### Work instructions:
Pictures stay out of the answer, but every line of the material must be restated exactly.

### Data block:
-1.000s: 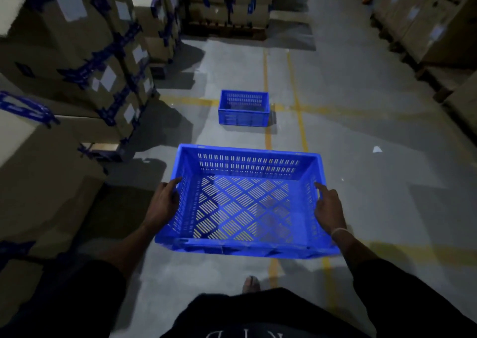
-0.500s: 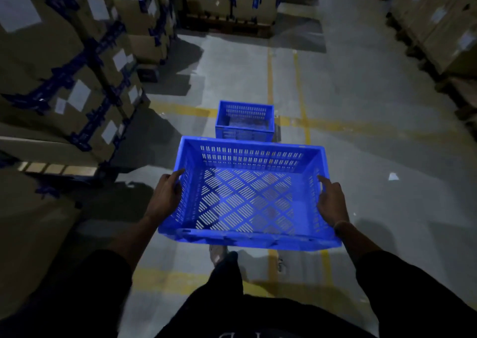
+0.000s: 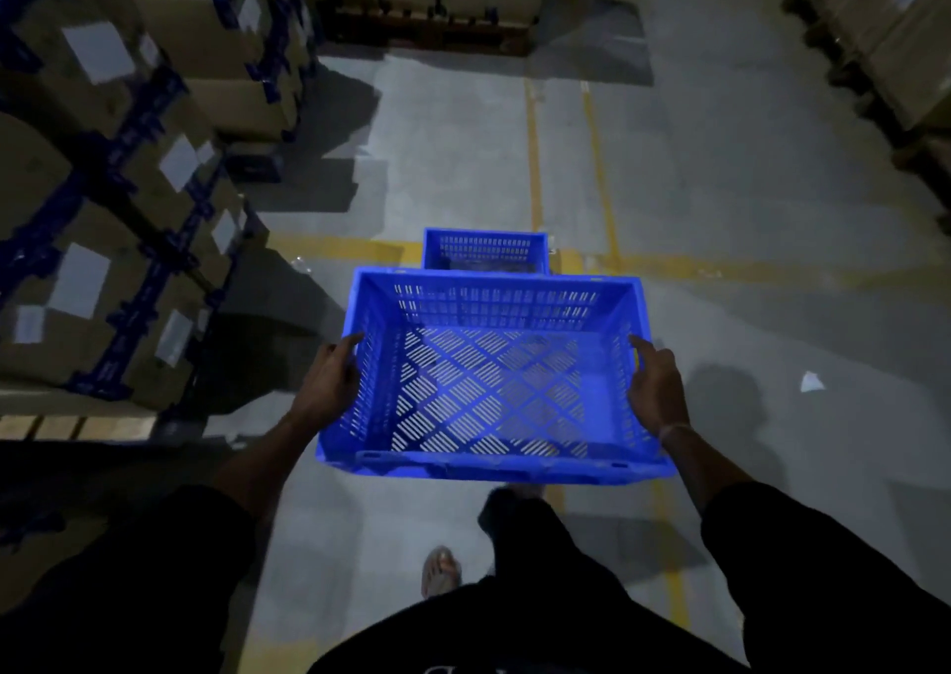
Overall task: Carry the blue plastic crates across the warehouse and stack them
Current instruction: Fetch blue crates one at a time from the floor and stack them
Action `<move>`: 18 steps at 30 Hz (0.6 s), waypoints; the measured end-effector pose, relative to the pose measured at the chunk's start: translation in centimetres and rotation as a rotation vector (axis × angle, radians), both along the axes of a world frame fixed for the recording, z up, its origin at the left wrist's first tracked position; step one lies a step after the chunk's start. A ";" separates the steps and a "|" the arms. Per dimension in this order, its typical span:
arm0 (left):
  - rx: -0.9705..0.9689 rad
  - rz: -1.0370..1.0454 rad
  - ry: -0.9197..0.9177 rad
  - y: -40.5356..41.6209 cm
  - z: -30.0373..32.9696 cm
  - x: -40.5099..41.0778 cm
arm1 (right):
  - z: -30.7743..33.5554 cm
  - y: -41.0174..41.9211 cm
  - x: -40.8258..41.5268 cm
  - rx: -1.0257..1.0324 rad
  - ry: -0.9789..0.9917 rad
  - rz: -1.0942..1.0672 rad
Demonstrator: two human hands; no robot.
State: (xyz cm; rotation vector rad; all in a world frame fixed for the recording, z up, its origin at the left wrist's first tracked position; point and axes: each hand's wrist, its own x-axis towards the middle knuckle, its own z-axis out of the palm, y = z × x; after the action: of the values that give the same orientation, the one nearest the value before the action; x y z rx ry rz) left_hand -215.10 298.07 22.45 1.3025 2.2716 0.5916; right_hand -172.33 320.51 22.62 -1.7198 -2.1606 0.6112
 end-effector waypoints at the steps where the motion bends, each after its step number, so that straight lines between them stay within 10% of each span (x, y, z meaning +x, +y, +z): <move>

### Response to the exercise:
-1.000s: 
-0.500s: 
+0.000s: 
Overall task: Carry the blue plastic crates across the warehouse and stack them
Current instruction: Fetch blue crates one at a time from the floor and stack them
Action `<move>`: 18 steps at 30 Hz (0.6 s), waypoints; the measured end-effector pose, relative to the pose measured at the chunk's start: translation in centimetres and rotation as a rotation vector (axis × angle, radians), both along the axes of a world frame fixed for the recording, z up, its origin at the left wrist's first tracked position; step one lies a step after the chunk's start. A ";" separates the steps and a "|" the arms. Per dimension in this order, its typical span:
arm0 (left):
  - rx: -0.9705..0.9689 rad
  - rz: -1.0370..1.0454 rad
  - ry: -0.9197..0.9177 rad
  - y: -40.5356..41.6209 cm
  - z: -30.0373..32.9696 cm
  - x: -40.5099..41.0778 cm
arm1 (right):
  - z: -30.7743..33.5554 cm
  - y: -41.0174..41.9211 cm
  - x: -40.8258..41.5268 cm
  - rx: -1.0257..1.0324 rad
  - ry: -0.9789..0.9917 rad
  - rz: -1.0942..1.0672 rad
Demonstrator: two human hands; no robot.
State: (xyz cm; rotation vector rad; all in a world frame fixed for the recording, z up, its origin at the left wrist's first tracked position; point and axes: each hand's wrist, its own x-axis towards the middle knuckle, its own z-axis out of the palm, y = z × x; after the action: of the values that give the same orientation, the one nearest the value before the action; x y z rx ry rz) left_hand -215.10 298.07 22.45 1.3025 2.2716 0.5916; right_hand -172.33 320.51 22.62 -1.7198 -2.1606 0.6112
 end-effector waypoints at the steps where the motion bends, each after its step number, so that straight lines between them stay within 10% of each span (x, y, z meaning +x, +y, +z): <move>

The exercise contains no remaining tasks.